The Department of Telecommunications plans to have the new regulations, which also will fix a mechanism for pricing wireless airwaves, approved by the cabinet by Dec. 31, R. Chandrashekhar, secretary for telecommunications, said in an interview yesterday in New Delhi.
“It is a priority for the government to remove roadblocks to consolidation, which currently exist,” he said. “Every company can plan their long-term investments and their business strategy knowing that this is the direction in which the country will go.”
The rule changes may trigger consolidation in a market where 15 mobile phone companies -- including Bharti Airtel Ltd. and the local ventures of Vodafone Group Plc, Telenor ASA and NTT DoCoMo Inc. -- compete for subscribers, pushing call charges to one U.S. cent a minute. India’s wireless market is forecast by research firm Gartner Inc. to surpass 872 million active users by the end of 2015, compared with 609 million in August.

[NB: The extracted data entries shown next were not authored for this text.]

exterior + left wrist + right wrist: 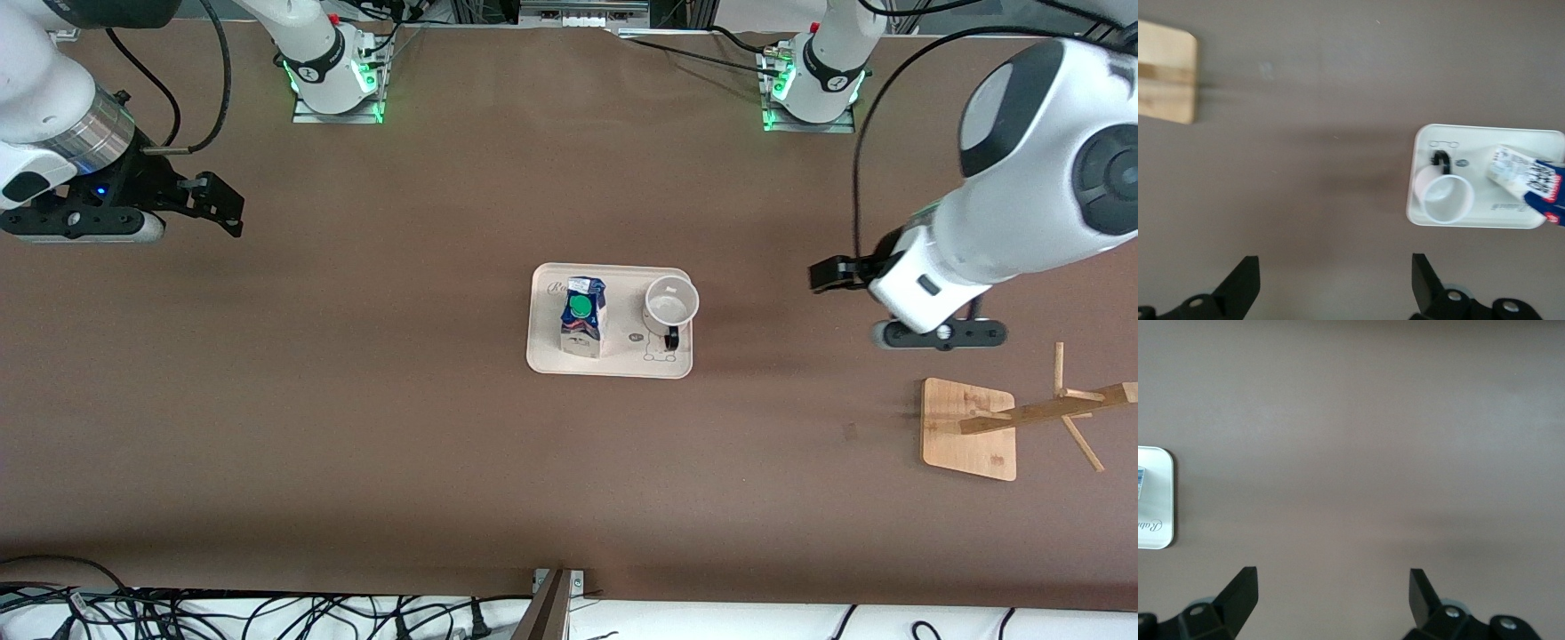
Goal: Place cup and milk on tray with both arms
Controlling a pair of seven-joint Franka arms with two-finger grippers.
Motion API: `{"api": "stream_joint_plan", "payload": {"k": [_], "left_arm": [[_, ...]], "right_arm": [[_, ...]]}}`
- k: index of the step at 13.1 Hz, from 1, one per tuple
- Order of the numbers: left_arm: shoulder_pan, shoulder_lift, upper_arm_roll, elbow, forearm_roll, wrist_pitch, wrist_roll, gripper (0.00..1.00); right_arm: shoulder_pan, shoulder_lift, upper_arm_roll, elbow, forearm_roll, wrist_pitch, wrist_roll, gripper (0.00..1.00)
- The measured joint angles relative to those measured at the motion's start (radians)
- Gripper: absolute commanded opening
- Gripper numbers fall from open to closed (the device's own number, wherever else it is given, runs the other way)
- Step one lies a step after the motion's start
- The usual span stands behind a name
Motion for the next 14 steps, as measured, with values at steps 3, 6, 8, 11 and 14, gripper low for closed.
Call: {"api": "stream_joint_plan", "payload": {"k": [3,6,8,11,14], "left_arm": [[0.006,-0.043,0.008,-0.002,0.034,-0.001,0.037,1.00],[-0.006,-0.092,0.118,-0.045,0.034,0.081,0.049,1.00],[-0.005,-0.173,0.180,-0.174,0.024,0.205,0.063,1.00],[-0.015,-0.336,0.211,-0.378,0.020,0.265,0.083,1.00],[-0.030,-0.399,0.251,-0.449,-0.020,0.299,0.201,1.00]], "right_arm": [[0.000,0.000,0.000,0.000,0.000,0.000,0.000,1.00],[0.000,0.000,0.000,0.000,0.000,0.000,0.000,1.00],[0.000,0.000,0.000,0.000,0.000,0.000,0.000,1.00],[0.000,0.000,0.000,0.000,0.000,0.000,0.000,1.00],[0.000,0.000,0.000,0.000,0.000,0.000,0.000,1.00]]}}
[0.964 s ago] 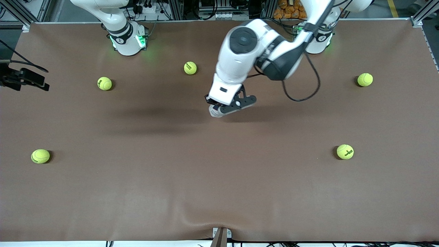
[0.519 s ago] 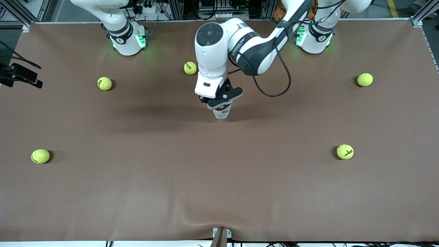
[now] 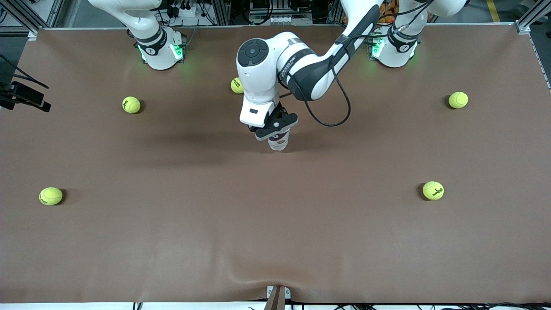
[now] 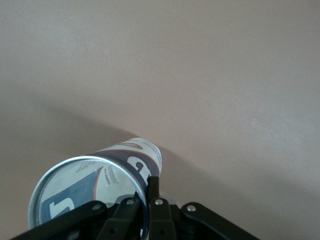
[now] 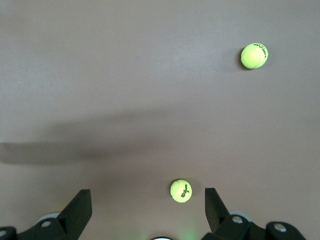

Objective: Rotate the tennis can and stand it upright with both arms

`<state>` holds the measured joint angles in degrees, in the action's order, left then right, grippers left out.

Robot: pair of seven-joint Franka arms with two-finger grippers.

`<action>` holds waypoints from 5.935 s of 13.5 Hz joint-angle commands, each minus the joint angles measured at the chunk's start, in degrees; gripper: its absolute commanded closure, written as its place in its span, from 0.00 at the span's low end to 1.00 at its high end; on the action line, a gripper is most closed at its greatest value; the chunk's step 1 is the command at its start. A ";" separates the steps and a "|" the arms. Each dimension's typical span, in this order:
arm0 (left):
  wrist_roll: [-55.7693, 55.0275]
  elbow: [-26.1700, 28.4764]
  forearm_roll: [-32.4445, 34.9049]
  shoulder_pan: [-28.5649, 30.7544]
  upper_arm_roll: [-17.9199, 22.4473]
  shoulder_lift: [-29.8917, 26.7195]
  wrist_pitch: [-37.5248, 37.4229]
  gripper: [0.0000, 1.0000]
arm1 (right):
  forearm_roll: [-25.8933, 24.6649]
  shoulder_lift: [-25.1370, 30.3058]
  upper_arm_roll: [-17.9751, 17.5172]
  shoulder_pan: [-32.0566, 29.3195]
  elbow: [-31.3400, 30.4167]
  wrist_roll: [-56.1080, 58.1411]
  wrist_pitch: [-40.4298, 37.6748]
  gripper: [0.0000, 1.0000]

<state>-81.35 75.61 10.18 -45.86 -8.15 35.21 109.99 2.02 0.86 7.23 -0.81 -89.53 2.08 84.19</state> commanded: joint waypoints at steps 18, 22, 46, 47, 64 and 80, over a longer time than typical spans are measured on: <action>-2.59 -1.43 3.35 -1.07 0.24 3.64 -1.27 0.64 | 0.09 -0.24 -0.81 1.07 0.76 -1.03 -0.25 0.00; -2.77 -1.43 3.27 -1.07 0.24 3.03 -1.27 0.46 | 0.17 -0.24 -0.90 1.07 0.67 -1.03 -0.25 0.00; 11.79 -1.96 -5.52 18.95 -0.11 -18.14 -17.43 0.00 | 0.17 -0.42 -0.90 1.51 0.67 -1.03 -0.08 0.00; 16.09 -1.87 -5.35 21.06 0.06 -19.37 -18.05 0.00 | 0.17 -0.42 -0.90 1.51 0.67 -1.03 -0.08 0.00; 59.55 -1.17 -5.96 42.52 -0.12 -24.31 -26.93 0.00 | 0.17 -0.42 -0.90 1.86 0.58 -1.03 -0.08 0.00; 64.02 20.80 -8.95 45.61 2.06 -38.90 -15.86 0.00 | 0.17 -0.42 -0.81 2.04 0.58 -1.03 -0.08 0.00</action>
<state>-20.39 91.06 2.93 0.98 -10.04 0.74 91.81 2.04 0.54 6.07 0.66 -89.49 2.06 84.36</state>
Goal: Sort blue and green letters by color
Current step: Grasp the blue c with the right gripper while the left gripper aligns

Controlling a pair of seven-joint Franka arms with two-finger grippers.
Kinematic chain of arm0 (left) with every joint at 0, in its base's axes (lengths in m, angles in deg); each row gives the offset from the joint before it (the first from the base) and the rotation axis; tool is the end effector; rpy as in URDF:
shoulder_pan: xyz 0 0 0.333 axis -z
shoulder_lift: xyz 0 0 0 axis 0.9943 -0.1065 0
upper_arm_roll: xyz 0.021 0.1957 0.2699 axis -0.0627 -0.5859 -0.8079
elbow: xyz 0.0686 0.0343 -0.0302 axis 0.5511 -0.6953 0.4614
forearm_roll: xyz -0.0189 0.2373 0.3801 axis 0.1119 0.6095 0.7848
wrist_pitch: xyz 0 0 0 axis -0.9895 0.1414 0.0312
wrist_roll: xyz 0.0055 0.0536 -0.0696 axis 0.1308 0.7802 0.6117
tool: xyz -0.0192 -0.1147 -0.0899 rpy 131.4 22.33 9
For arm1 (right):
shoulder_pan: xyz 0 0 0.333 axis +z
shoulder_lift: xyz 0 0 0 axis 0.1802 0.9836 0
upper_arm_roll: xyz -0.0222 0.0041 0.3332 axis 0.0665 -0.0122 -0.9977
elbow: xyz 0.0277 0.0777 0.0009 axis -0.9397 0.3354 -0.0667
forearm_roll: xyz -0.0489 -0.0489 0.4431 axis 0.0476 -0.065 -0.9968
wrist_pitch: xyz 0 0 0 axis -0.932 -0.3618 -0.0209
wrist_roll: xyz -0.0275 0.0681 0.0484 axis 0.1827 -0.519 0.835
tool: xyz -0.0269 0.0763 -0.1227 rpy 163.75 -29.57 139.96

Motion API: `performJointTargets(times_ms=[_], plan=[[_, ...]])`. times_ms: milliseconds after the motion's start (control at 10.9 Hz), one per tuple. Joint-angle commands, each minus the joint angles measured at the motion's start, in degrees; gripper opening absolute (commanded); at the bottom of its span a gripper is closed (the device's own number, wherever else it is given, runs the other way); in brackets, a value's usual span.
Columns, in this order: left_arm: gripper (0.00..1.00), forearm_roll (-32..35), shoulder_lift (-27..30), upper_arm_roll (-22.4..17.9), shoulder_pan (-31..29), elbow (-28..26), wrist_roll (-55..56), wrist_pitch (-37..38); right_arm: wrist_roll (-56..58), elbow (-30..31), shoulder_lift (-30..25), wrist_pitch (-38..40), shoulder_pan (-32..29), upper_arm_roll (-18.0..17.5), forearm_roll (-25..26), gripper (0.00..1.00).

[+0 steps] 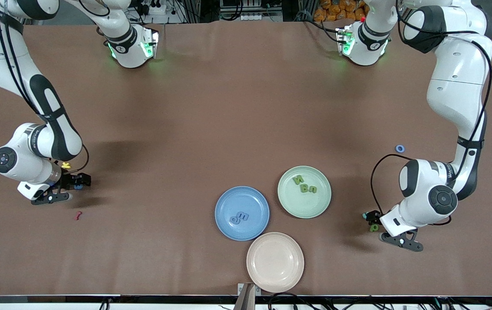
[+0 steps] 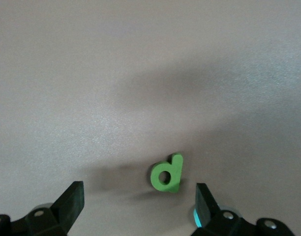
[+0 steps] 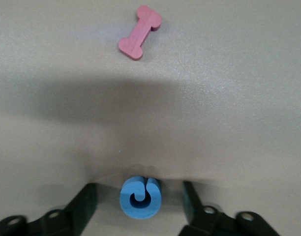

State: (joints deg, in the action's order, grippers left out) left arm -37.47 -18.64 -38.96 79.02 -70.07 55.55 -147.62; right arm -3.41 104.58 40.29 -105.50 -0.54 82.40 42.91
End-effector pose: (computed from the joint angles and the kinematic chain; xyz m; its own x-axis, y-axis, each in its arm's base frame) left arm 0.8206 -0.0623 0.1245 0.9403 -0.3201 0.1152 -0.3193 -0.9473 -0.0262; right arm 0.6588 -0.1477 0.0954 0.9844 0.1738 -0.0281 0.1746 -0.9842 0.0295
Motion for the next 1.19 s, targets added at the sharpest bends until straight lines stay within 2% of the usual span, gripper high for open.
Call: performJointTargets(times_ms=[0, 275, 459, 826, 1101], plan=[[1.0, 1.4, -1.8, 0.8, -1.1, 1.7, -1.0, -1.4, 0.3, 0.2, -0.6, 2.1, -0.4, -0.5, -0.7, 0.0], [1.0, 1.4, -1.9, 0.8, -1.2, 1.7, -0.9, -1.5, 0.3, 0.1, -0.8, 2.3, -0.3, -0.8, -0.7, 0.0], [1.0, 1.4, -1.9, 0.8, -1.2, 1.7, -0.9, -1.9, -0.3, -0.7, -1.2, 4.1, -0.3, -2.5, -1.0, 0.0], [1.0, 1.3, -2.4, 0.7, -0.8, 1.7, -0.3, -2.9, -1.8, -7.8, -0.6, 11.3, 3.3, -3.3, -12.3, 0.0], [1.0, 1.3, -2.5, 0.7, -0.5, 1.7, -0.1, -3.0, -10.7, -10.1, -0.4, 11.3, 7.8, -3.3, -13.4, 0.0]])
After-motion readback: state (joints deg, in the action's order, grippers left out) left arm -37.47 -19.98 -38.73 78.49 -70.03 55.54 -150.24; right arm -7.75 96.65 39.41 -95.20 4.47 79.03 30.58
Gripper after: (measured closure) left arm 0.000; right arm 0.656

“Currently, we’ve got too many players,” said Mahesh Patil, who oversees about $3 billion in stocks as co-chief investment officer at Birla Sun Life Asset Management Co. “Getting some clarity on mergers and acquisitions will be a win-win for the sector. Incumbents will be able to consolidate their position and struggling marginal players may find an exit option.”
India has 22 telecommunication service areas called circles. Each circle must have at least four non-state, mobile-phone carriers, and the combined market share of a merged entity cannot exceed 40 percent.
Also, a mobile-phone provider can’t own more than 10 percent of another carrier operating in the same circle. A mobile-phone company can’t sell a stake for three years after receiving a license, according to existing rules.
Current regulations “result in fragmentation of the market, more so in terms of spectrum, and denies companies and consumers the benefits of more efficient operations,” Chandrashekhar said.
NTT DoCoMo, based in Tokyo, said partner Tata Teleservices Ltd. may acquire other companies if government policies change to allow purchasers to keep the seller’s spectrum. Current rules mandate that some spectrum may need to be returned to the government, leading to “a lot of losses” for the acquirer, Masatoshi Suzuki, senior executive vice president in charge of overseas strategy at NTT DoCoMo, said Oct. 26.
India restricts the amount of spectrum a company can hold to a maximum of 15 megahertz in some regions and 12.4 megahertz in others.
The proposed changes come amid a government investigation into the 2008 sale of second-generation wireless spectrum at prices the nation’s chief auditor said caused a loss of as much as 1.4 trillion rupees ($30.5 billion) to the treasury.